Sorted out everything I had my Expect super macro… I started to use it in the source code, but it leads to absolutely verbose and boring code.

It just requires a legendary level of concentration and focus on details to keep everything aligned. And then you’ll have a hard time to debug (all code is inside macros).

So, yes, it can be done, but there’s no point in doing it if you can avoid it. And, guess what, actually you can use C++ for writing firmware.

I thought about it for a long four seconds and decided to dump my Expect C macro for C++. The first problem was to add the C++ support to the C Eclipse project. Eclipse is one of the most frustrating IDE/editor I ever worked with. I try to avoid it as much as possible, but this is the ST official IDE and the project I received was managed by Eclipse. Adding C++ is quite easy if you know how to do it. Thanks to my friend Francesco, I found that you need to add the C++ nature by adding the line:

  <nature>org.eclipse.cdt.core.ccnature</nature>

in the <natures> section.

Then you have to replicate includes and defines. And this is the easy part. Now you have to compile and link.

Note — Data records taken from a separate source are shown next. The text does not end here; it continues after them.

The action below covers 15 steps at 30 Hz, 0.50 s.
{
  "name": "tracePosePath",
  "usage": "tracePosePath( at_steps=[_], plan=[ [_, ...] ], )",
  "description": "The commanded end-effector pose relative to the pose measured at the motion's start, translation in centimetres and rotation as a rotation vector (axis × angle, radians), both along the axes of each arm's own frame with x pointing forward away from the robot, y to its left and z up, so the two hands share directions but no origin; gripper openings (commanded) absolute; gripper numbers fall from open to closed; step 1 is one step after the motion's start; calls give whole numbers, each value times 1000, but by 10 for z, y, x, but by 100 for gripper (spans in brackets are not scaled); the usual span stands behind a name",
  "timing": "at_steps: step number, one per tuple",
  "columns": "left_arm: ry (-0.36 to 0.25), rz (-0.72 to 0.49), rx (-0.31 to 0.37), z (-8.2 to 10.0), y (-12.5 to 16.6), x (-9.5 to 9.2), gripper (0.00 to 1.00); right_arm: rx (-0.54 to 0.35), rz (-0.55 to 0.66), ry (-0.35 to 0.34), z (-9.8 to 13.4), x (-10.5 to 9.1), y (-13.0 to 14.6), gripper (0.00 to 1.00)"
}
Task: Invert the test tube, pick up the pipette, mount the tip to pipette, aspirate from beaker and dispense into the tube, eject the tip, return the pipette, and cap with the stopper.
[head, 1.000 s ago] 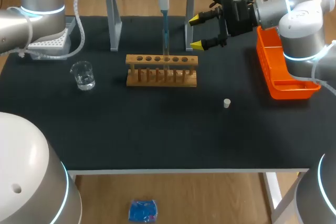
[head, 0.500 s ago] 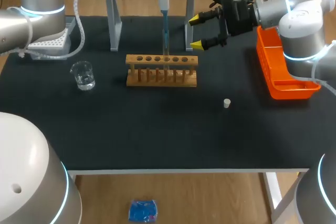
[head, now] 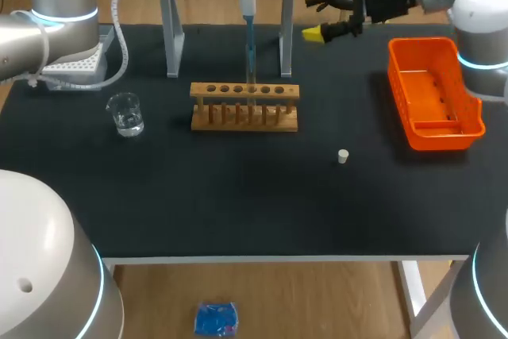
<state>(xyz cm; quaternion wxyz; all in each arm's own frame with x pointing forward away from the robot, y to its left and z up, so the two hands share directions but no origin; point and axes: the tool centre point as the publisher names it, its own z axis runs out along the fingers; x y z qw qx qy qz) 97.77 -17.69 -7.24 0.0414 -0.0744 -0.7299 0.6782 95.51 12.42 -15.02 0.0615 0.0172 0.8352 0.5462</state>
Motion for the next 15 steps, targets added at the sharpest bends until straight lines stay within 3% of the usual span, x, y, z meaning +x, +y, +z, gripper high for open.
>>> tracePosePath(
  at_steps=[1,9,15],
  plan=[
    [-2,3,-2,0,0,-1,0,-49,-22,9,25,-9,-9,100],
    [-2,3,-2,0,0,-1,0,-130,-56,58,55,-5,1,100],
    [-2,3,-2,0,0,-1,0,-153,-82,41,76,-3,5,100]
  ],
)
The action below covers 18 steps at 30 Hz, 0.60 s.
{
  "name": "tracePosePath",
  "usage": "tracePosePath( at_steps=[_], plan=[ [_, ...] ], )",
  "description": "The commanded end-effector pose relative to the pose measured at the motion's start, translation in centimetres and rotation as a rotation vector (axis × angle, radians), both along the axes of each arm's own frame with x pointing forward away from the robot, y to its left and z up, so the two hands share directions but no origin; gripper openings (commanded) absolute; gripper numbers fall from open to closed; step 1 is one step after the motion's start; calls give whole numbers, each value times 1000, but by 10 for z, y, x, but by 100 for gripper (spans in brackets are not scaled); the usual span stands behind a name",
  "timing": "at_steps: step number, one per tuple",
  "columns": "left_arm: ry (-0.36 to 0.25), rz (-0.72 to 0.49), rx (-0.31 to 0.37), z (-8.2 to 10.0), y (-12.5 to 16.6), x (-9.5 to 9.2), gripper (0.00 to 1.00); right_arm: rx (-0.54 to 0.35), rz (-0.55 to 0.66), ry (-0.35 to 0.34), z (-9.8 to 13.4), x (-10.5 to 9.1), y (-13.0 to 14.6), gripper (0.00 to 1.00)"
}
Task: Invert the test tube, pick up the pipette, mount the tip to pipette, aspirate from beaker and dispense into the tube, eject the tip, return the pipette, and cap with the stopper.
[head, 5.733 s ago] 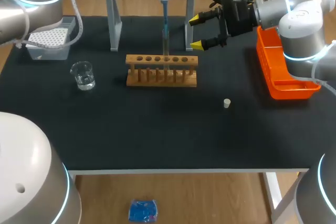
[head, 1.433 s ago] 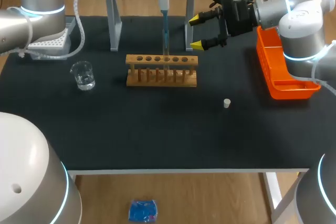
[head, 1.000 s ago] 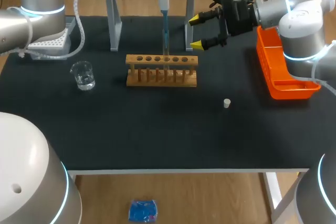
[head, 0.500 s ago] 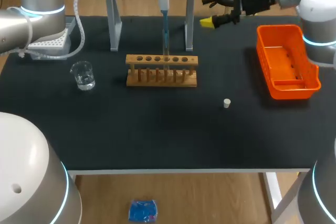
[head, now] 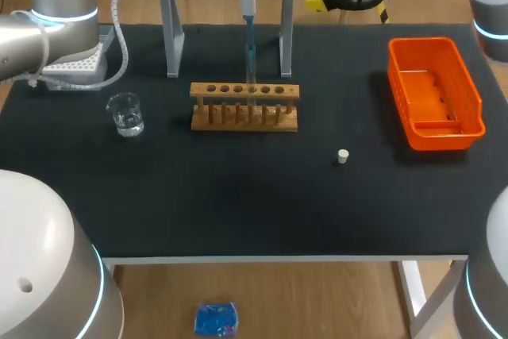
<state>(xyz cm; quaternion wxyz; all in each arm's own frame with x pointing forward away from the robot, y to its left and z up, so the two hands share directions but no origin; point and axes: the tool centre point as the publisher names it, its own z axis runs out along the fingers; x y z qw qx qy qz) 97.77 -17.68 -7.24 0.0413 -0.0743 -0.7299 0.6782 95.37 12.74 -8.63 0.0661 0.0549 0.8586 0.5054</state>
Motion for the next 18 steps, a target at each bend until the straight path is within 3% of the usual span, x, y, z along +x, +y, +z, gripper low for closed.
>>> tracePosePath(
  at_steps=[1,5,18],
  plan=[
    [-2,3,-2,0,-1,-1,0,-66,-17,1,15,-2,2,100],
    [-2,3,-2,0,-1,-1,0,-77,-37,-15,25,2,3,100],
    [-2,3,-2,0,-1,-1,0,-77,-37,-15,25,2,3,100]
  ],
)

In order to compile some files in C++, you have to change their extensions and fix quite a lot of warnings that stem from the differences between the two languages. Then you need to wrap C++ functions that need to be called from C in

#if defined( __cplusplus )
extern "C"
{
#endif
    void functionCallableFromC( void );
#if defined( __cplusplus )
}
#endif

This is needed to switch off the C++ name mangling.

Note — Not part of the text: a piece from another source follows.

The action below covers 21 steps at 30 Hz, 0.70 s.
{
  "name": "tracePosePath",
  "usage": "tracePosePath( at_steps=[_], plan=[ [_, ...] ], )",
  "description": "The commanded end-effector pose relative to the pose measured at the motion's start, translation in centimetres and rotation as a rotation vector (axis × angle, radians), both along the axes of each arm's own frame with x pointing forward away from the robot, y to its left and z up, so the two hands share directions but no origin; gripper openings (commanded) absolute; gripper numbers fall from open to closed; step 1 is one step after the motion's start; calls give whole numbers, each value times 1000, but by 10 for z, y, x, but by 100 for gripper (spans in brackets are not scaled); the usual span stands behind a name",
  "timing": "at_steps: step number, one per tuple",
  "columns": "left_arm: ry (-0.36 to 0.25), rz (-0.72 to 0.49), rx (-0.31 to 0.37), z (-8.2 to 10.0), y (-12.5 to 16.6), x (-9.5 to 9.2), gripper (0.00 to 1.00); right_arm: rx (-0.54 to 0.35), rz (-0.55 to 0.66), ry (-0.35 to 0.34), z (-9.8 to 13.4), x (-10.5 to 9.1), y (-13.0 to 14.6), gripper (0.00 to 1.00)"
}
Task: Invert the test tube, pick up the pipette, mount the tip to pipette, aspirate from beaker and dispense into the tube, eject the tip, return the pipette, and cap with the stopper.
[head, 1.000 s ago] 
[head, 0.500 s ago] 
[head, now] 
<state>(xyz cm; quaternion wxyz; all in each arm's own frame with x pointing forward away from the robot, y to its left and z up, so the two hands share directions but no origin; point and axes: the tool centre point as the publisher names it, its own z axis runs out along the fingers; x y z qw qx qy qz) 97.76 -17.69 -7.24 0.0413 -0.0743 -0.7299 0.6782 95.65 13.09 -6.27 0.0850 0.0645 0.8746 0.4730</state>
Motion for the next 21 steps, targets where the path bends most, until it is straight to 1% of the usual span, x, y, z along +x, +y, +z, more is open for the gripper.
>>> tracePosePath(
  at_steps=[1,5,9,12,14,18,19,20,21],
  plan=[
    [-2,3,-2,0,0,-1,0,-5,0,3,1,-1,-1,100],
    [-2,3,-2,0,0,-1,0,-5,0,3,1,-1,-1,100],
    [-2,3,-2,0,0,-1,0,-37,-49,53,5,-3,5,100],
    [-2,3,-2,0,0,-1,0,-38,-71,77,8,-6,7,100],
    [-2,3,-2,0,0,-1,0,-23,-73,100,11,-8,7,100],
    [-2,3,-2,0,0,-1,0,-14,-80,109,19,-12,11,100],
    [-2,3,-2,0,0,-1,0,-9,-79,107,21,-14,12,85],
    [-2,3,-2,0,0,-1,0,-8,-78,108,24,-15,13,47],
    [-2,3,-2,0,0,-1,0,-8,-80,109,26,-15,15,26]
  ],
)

This is quite some work, but the problems are just beginning since the STM32CubeIDE C++ toolchain doesn’t support exceptions. Well, I somewhat cheated – I had a comprehensive C++ library that includes an Either template (and a pretty solid one). This library has some components that rely on exceptions. So it was time to wrap all the exceptions in capability macro checking. Something like:

#if defined( __cpp_exceptions )
  if( n >= Limit )
  {
      throw std::exception( "despair!" );
  }
#else
  assert( n < Limit );
#endif

Most of the exceptions were like this, but some were a bit more troublesome, so I opted to disable components in such cases.

Eventually, also the more functional components of the library where compiled and there I discovered that the compiler failed on specific noexcept constructs such as:

auto map( F f ) const noexcept( noexcept( f( std::declval<T>() )))
 -> Option<std::invoke_result_t<F,T>> {...}

The odd noexcept structure means that the map function doesn’t throw if the function f invoked on type T is noexcept.

The problem was that the toolchain provided by the IDE is old (or, well, not up to date as it could be), dating back to 2017.

It had been quite a ride, but I wasn’t ready to give up yet, so I asked the Internet how to update STM32CubeIde toolchain.

After a bit of grokking, I ended up in an ST forum where they wrote that updating the toolchain was something they had to do for the next version… possibly. And that there is no easy way to add your toolchain of choice. The suggested method included replacing the binaries of the official toolchain.

This was too much. I decided it was time to stop fighting the tool and add that damn NULL pointer and proceed with the project, hoping that better times would come and I could write code without piling up technical debt.